Kim is Co-Chair of the Coalition for Personalised care and a cancer survivor with a complex history of multiple long term conditions. His experiences of treatment over almost 20 years have given him an insight and lived expertise into how health and care services can be reconfigured to provide a better quality of life for people.

22 March 2022

Despite the long wait for its publication, there is much to applaud in the new White Paper, which is a key piece in the puzzle of the government’s plans for wider reform of Health and Social Care. It appears genuinely ambitious in its intention to promote radical change at speed in our current  fragmented and convolutedly Byzantine system of health and care, though there is little in its thinking that is fundamentally new.
It is refreshing, however, to see a document that reflects overtly the values that underpin a more compassionate approach to holistic, wrap-around, person-centred care and support, (not least, like me, to those with multiple long term conditions). C4PC strongly supports its emphasis too on giving more influence to the voice of lived experience in the design, delivery and management of integrated services, which give greater personal choice, as well as backing the White Paper’s focus on place-based outcomes that matter most to both individuals and to local communities.
The apparent lack of top-down government prescription about how integrated services should be formed, and the White Paper’s focus on prevention and early intervention, are the right way forward-as is a willingness to see innovative new approaches to overcoming the deficits of the current system, which COVID has exposed.
But, without an effective narrative about the benefits of such changes for both service users and staff in future, public confidence is unlikely to grow.
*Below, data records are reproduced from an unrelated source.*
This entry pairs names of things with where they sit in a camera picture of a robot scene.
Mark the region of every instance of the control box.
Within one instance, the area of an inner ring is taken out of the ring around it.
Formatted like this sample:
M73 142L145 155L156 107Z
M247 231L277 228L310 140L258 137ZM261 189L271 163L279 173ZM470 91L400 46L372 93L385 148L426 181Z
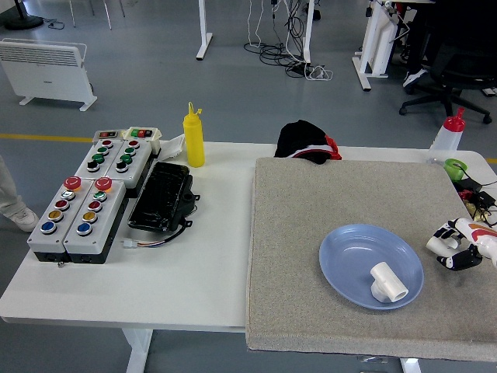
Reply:
M138 197L160 152L160 137L148 127L96 133L27 240L39 261L105 263L128 198Z
M106 176L112 180L124 181L127 197L138 197L153 160L151 153L148 141L123 140Z
M110 251L110 233L113 226L119 225L127 200L124 182L107 180L105 187L95 182L68 229L64 246L74 263L105 263Z
M35 229L28 238L28 245L41 262L68 262L70 258L64 247L64 240L75 216L78 214L93 180L67 178L48 208L38 221Z

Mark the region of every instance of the gray floor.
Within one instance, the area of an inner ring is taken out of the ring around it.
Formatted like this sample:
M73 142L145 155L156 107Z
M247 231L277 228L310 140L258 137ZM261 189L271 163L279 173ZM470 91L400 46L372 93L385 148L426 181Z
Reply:
M0 134L93 136L95 131L133 125L158 127L164 138L182 133L187 103L203 108L207 141L275 143L286 123L305 119L332 136L338 145L428 148L444 120L438 104L413 108L405 117L398 108L407 99L401 82L405 70L389 68L389 79L371 82L364 92L351 57L362 44L366 0L321 1L322 19L314 24L313 64L333 71L330 82L289 78L283 68L262 64L243 49L248 41L249 1L207 0L207 25L214 39L203 61L196 61L200 28L196 0L164 2L109 0L113 29L103 3L73 0L76 28L68 1L25 0L31 14L65 23L63 30L44 26L27 31L0 27L0 38L67 41L88 45L85 66L98 100L85 113L79 104L35 99L20 106L0 69ZM276 43L269 7L258 34ZM260 14L254 0L251 34ZM276 29L284 38L283 6ZM497 98L464 92L468 99L497 111ZM466 112L467 127L460 149L497 158L495 124ZM9 165L26 203L42 214L63 178L77 169L89 144L0 138L0 152ZM0 289L5 289L26 255L27 234L0 216ZM120 329L30 326L0 322L1 372L122 372L130 347ZM490 372L495 364L421 361L422 370ZM244 336L225 333L158 331L152 340L146 372L231 371L387 371L400 372L396 359L364 364L356 357L247 352Z

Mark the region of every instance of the white connector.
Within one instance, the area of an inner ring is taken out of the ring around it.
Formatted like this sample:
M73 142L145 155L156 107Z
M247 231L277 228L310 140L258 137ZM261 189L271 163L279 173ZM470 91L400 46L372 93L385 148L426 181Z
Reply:
M123 247L124 249L134 249L138 246L138 241L136 239L124 239Z

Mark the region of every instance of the person's leg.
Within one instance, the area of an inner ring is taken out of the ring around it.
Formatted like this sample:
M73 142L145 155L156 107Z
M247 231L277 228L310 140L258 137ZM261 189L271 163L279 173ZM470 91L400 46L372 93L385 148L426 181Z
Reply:
M9 169L0 155L0 213L8 218L25 207L23 199L17 194Z
M16 185L9 169L0 155L0 213L14 221L24 232L31 232L38 217L17 194Z

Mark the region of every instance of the red switch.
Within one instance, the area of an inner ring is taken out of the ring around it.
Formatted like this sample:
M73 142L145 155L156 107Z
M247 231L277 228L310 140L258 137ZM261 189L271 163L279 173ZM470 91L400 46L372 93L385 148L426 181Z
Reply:
M64 181L64 186L69 190L77 190L81 186L81 179L77 176L70 176Z
M109 177L101 177L100 179L95 181L95 188L101 190L102 192L109 190L111 186L112 179L110 179Z

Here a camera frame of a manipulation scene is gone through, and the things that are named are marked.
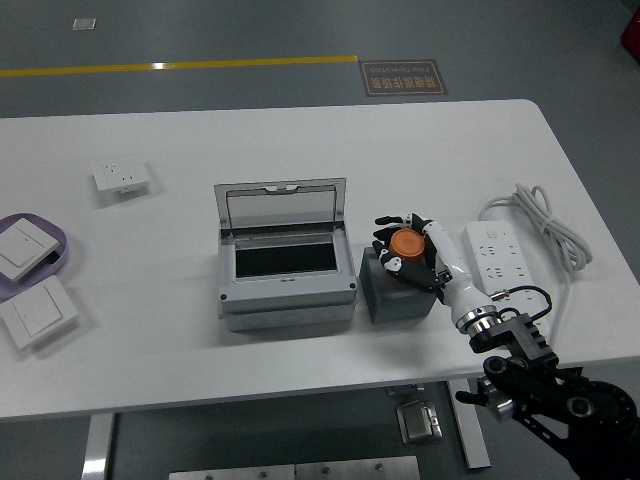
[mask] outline white cable
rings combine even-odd
[[[543,203],[536,198],[536,193],[540,193]],[[540,186],[536,185],[529,190],[527,187],[517,183],[516,191],[511,196],[497,197],[487,202],[480,210],[479,219],[487,220],[487,210],[501,206],[520,207],[525,211],[534,228],[542,234],[551,251],[551,255],[560,268],[564,281],[564,291],[556,310],[551,333],[551,338],[555,342],[560,328],[560,320],[571,291],[570,275],[573,272],[582,270],[593,260],[591,249],[580,235],[551,214],[551,204],[544,189]]]

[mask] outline transparent lid
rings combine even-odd
[[[345,178],[216,185],[223,230],[342,222]]]

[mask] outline orange cap
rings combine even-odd
[[[418,232],[403,228],[391,237],[389,250],[403,260],[419,261],[424,252],[424,238]]]

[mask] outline white light switch
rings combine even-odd
[[[0,317],[18,348],[42,340],[77,316],[78,311],[55,275],[0,305]]]
[[[34,336],[62,318],[49,290],[42,284],[29,289],[27,295],[16,298],[13,306],[30,336]]]
[[[0,233],[0,272],[19,281],[60,244],[25,218]]]

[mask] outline gray floor
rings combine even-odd
[[[639,4],[6,1],[0,69],[353,54],[435,59],[448,95],[368,98],[354,64],[0,78],[0,116],[527,98],[540,106],[640,278],[640,64],[619,43]],[[94,31],[71,30],[74,18],[88,16],[98,18]],[[585,373],[640,401],[639,367]],[[486,412],[494,466],[468,474],[444,387],[429,388],[447,438],[409,450],[399,443],[395,400],[381,390],[122,414],[111,477],[413,452],[425,479],[575,478],[519,425],[498,425]],[[86,417],[0,424],[0,476],[79,478],[88,425]]]

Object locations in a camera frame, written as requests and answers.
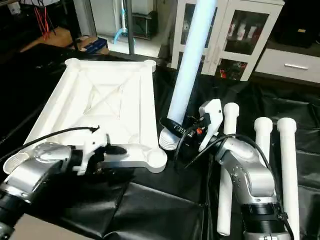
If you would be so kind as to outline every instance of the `metal pole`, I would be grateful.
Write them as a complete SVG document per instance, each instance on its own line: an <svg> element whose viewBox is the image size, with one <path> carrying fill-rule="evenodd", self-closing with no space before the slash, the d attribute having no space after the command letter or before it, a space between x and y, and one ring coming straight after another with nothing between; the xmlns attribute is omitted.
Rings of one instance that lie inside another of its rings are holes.
<svg viewBox="0 0 320 240"><path fill-rule="evenodd" d="M126 11L128 20L128 43L129 43L129 54L135 54L135 43L134 43L134 29L133 29L133 18L132 18L132 2L131 0L126 0Z"/></svg>
<svg viewBox="0 0 320 240"><path fill-rule="evenodd" d="M66 22L67 22L68 27L69 27L69 31L70 31L70 35L71 35L71 38L72 38L72 43L73 43L74 49L76 51L78 51L79 49L78 49L77 40L76 40L77 34L76 34L76 31L74 30L74 25L72 23L70 15L68 14L68 9L67 9L67 5L66 5L65 0L61 0L61 2L62 2L62 6L63 6L65 17L66 17Z"/></svg>

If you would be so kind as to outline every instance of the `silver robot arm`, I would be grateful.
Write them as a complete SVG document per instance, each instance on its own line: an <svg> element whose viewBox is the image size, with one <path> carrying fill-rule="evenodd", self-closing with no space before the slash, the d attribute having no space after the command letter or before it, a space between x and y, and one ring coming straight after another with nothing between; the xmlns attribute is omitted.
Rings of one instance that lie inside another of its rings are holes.
<svg viewBox="0 0 320 240"><path fill-rule="evenodd" d="M81 164L82 151L52 142L38 145L0 185L0 240L9 239L17 221L53 175Z"/></svg>
<svg viewBox="0 0 320 240"><path fill-rule="evenodd" d="M275 195L275 181L261 164L258 151L246 142L227 138L215 155L228 171L241 205L246 240L290 240Z"/></svg>

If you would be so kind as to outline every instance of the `cable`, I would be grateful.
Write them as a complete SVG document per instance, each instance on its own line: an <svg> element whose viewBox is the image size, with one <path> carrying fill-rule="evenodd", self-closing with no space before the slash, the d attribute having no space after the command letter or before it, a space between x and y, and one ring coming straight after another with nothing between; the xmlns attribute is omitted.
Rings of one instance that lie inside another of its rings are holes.
<svg viewBox="0 0 320 240"><path fill-rule="evenodd" d="M179 152L180 152L180 148L181 148L182 144L184 143L186 137L188 136L189 133L191 133L193 130L196 130L200 126L201 126L201 124L198 123L198 124L195 124L195 125L189 127L183 133L182 137L180 138L179 143L178 143L178 145L176 147L176 150L174 152L174 156L173 156L173 165L174 165L175 168L177 167L177 161L178 161L178 155L179 155Z"/></svg>
<svg viewBox="0 0 320 240"><path fill-rule="evenodd" d="M274 181L274 190L275 190L275 195L276 195L276 199L279 203L279 206L280 206L280 211L281 213L278 215L278 218L283 221L290 237L291 237L291 240L294 240L295 237L294 237L294 233L290 227L290 224L288 222L288 216L287 214L285 213L284 211L284 207L283 207L283 204L282 204L282 199L280 197L280 190L278 188L278 184L277 184L277 181L276 181L276 178L272 172L272 169L271 169L271 166L269 164L269 162L267 161L267 158L264 154L264 152L261 150L261 148L258 146L258 144L255 143L255 141L253 141L250 137L248 136L245 136L245 135L241 135L241 134L227 134L227 135L223 135L221 137L218 137L217 139L215 139L212 143L210 143L203 151L201 151L190 163L188 163L184 168L188 168L191 164L193 164L196 160L198 160L205 152L207 152L212 146L216 145L217 143L219 142L222 142L223 140L225 139L228 139L228 138L232 138L232 137L236 137L236 138L239 138L239 139L242 139L245 143L251 145L253 148L255 148L259 154L261 155L262 159L263 159L263 162L265 164L265 166L269 169L272 177L273 177L273 181Z"/></svg>
<svg viewBox="0 0 320 240"><path fill-rule="evenodd" d="M55 136L55 135L59 135L59 134L63 134L63 133L66 133L66 132L71 132L71 131L76 131L76 130L90 130L91 132L95 132L96 130L98 130L100 127L89 127L89 126L79 126L79 127L71 127L71 128L67 128L67 129L64 129L64 130L60 130L60 131L55 131L55 132L52 132L50 134L47 134L47 135L44 135L42 137L39 137L33 141L30 141L18 148L16 148L15 150L7 153L6 155L4 155L3 157L0 158L0 163L4 160L4 159L7 159L9 157L11 157L12 155L18 153L19 151L21 151L22 149L25 149L35 143L38 143L44 139L47 139L47 138L50 138L52 136Z"/></svg>

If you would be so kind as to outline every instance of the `table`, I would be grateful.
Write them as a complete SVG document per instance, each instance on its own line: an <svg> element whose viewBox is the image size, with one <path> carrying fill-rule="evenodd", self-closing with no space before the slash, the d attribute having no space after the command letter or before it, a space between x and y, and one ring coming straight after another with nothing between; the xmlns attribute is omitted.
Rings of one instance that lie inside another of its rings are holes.
<svg viewBox="0 0 320 240"><path fill-rule="evenodd" d="M0 65L5 87L1 88L1 134L16 126L39 105L43 105L59 81L68 58L123 61L99 54L88 55L69 49L39 44ZM154 73L156 117L167 115L177 72L157 66ZM293 89L262 86L251 82L215 79L198 75L187 114L197 116L206 100L220 98L222 104L240 106L237 132L254 138L254 120L291 117L297 121L296 147L299 184L301 239L317 239L320 208L320 96ZM0 145L4 154L23 143L37 116ZM270 163L275 177L281 174L280 143L276 127L272 132ZM158 174L144 168L111 170L99 178L65 176L49 182L46 193L29 214L94 239L199 240L219 239L216 229L220 167L214 166L212 184L206 188L205 158L187 170L173 169L168 152L166 169ZM188 161L182 155L178 166ZM210 204L205 201L210 196ZM231 235L240 239L241 213L232 203Z"/></svg>

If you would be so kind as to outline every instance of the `glass cabinet door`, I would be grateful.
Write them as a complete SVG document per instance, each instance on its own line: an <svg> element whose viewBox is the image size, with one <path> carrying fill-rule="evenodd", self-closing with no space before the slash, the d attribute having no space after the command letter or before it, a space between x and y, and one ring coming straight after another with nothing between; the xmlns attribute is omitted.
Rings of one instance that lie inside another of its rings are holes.
<svg viewBox="0 0 320 240"><path fill-rule="evenodd" d="M212 54L209 74L248 80L281 11L277 2L230 2Z"/></svg>
<svg viewBox="0 0 320 240"><path fill-rule="evenodd" d="M178 0L171 60L172 68L177 69L181 61L182 53L184 52L187 44L196 3L197 0ZM209 71L212 60L211 54L213 53L215 44L218 41L219 32L227 9L227 3L227 0L216 1L216 8L212 17L209 33L206 38L203 56L199 68L199 71L202 73L206 73Z"/></svg>
<svg viewBox="0 0 320 240"><path fill-rule="evenodd" d="M251 55L268 16L266 13L235 10L223 50Z"/></svg>
<svg viewBox="0 0 320 240"><path fill-rule="evenodd" d="M191 25L191 21L192 21L192 17L194 15L194 11L195 11L196 5L192 4L192 3L186 3L185 4L185 10L184 10L184 18L183 18L183 25L182 25L182 34L181 34L181 41L180 44L181 45L186 45L187 43L187 38L188 38L188 34L189 34L189 30L190 30L190 25ZM215 18L217 15L217 7L215 8L215 12L212 18L212 22L211 22L211 26L210 26L210 30L209 30L209 34L206 38L206 42L205 42L205 48L208 47L209 44L209 40L210 40L210 36L211 36L211 32L212 32L212 28L214 26L214 22L215 22Z"/></svg>
<svg viewBox="0 0 320 240"><path fill-rule="evenodd" d="M240 80L245 69L246 62L220 59L214 76L222 79Z"/></svg>

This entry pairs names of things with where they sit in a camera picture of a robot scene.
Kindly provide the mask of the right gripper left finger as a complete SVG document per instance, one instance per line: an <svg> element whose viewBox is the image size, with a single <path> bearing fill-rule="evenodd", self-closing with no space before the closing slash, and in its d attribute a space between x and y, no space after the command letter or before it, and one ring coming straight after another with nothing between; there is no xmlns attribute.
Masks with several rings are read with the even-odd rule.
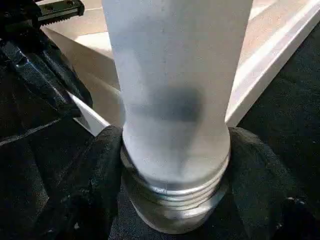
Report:
<svg viewBox="0 0 320 240"><path fill-rule="evenodd" d="M106 240L118 213L122 129L105 127L72 162L37 219L39 240Z"/></svg>

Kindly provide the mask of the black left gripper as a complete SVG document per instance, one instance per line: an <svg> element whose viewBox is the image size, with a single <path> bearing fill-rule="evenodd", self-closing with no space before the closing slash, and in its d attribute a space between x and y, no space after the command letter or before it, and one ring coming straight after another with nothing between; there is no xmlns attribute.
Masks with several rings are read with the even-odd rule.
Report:
<svg viewBox="0 0 320 240"><path fill-rule="evenodd" d="M80 17L85 5L80 0L55 0L41 4L39 0L2 0L0 2L0 38L19 29L41 26ZM44 100L61 116L79 117L80 109L69 94L89 107L90 92L79 79L74 67L54 42L23 45L1 41L0 53L9 60L31 93Z"/></svg>

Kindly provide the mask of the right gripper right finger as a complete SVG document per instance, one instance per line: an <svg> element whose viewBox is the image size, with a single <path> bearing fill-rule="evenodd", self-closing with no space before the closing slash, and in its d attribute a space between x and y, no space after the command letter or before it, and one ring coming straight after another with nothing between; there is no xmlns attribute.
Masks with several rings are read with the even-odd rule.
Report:
<svg viewBox="0 0 320 240"><path fill-rule="evenodd" d="M320 219L300 183L254 133L230 127L227 176L251 240L318 240Z"/></svg>

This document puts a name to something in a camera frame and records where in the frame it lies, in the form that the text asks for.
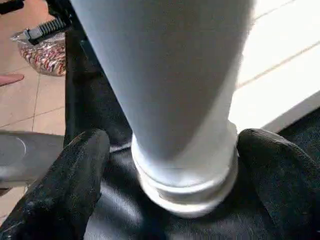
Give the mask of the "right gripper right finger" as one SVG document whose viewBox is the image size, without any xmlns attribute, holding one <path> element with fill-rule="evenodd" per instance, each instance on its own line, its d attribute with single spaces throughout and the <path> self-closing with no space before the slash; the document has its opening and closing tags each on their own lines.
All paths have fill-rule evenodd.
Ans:
<svg viewBox="0 0 320 240">
<path fill-rule="evenodd" d="M 320 165 L 284 137 L 243 130 L 237 150 L 255 191 L 284 240 L 320 238 Z"/>
</svg>

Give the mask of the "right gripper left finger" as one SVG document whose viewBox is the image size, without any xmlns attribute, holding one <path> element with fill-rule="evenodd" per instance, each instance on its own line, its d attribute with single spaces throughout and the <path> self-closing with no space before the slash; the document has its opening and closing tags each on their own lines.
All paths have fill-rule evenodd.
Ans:
<svg viewBox="0 0 320 240">
<path fill-rule="evenodd" d="M 82 240 L 100 198 L 110 140 L 100 129 L 74 138 L 0 227 L 2 240 Z"/>
</svg>

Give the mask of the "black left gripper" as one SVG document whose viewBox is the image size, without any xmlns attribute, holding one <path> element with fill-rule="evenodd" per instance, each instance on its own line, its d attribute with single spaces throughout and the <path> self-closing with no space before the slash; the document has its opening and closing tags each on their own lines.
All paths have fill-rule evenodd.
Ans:
<svg viewBox="0 0 320 240">
<path fill-rule="evenodd" d="M 22 32 L 22 40 L 33 46 L 67 30 L 75 16 L 70 0 L 46 0 L 46 3 L 48 13 L 53 19 Z"/>
</svg>

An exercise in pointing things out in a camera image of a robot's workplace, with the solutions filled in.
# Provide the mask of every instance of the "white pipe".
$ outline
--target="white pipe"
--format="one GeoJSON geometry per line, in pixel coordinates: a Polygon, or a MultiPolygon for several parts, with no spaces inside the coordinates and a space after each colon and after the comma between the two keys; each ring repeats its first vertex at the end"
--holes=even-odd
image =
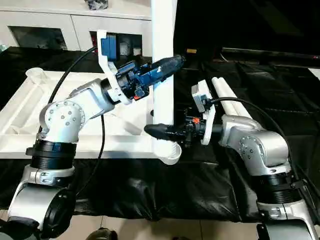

With our use of good practice case studies and the voices of lived experience,this is an aspect where C4PC can make a real difference,and where we plan to enhance our support. We can show what the emerging better future looks and feels like.
Although many of the White Paper’s proposals are likely to be widely supported, both within the NHS and elsewhere, the document has had a cool reception. The reasons for this lie largely in the important things it has left out:
* although there is much about NHS reform, the fragility of social care and the need for a rethink of such services, as well as of Public Health, is not recognised;
* the need for some years yet to give priority to the pandemic’s treatment backlog will slow necessary change;
* there is no certainty about long term funding and investment to sustain the changes;
* there is no clarity about how the different tiers (national, regional and local) will work together, and how local determination of outcomes can sit alongside new powers for Ministers to intervene operationally and on national priorities and outcomes;
* the critical element of necessary improvements in the wider determinants of health and well-being, (such as better quality housing and secure, well-paid employment), are barely mentioned;
* there is no recognition of how the crucial role to be played locally by the VCSE sector will depend on sustainable investment and on new approaches to commissioning which move away from competition and encourage greater diversity of (local) providers;
* the proposed changes apply only in England and other models already exist in Scotland and Wales; and
* health inequalities are not addressed nor are the dangers that a rapid shift to self-serve digital services online risk increasing such disparities for those whose needs are greatest.
There seems to be a growing consensus that the White Paper is flawed because it places too much faith in structural solutions and not enough on the time and processes needed to build trusting relationships which change attitudes and behaviours, as well as organisational cultures that create common goals and a cohesive sense of sharing and reciprocal obligations to collaborate across the whole system.
Even more worrying, is the absence of any national plan to tackle workforce shortages, recruitment and retention difficulties, parity of esteem and pay, and reskilling (particularly in Social Care). Without this,the White Paper will fail to realise its ambitions.
The White Paper is a good starting place, but more is needed to make its compelling vision a reality. Integrating services alone is not enough to give us all the quality of health and care support we need and deserve. To ensure this happens, C4PC will continue to press for Personalised Care to be the default approach in all health and care settings. We will also find better ways to showcase the benefits for users and staff, where such good practice is already happening or is emerging.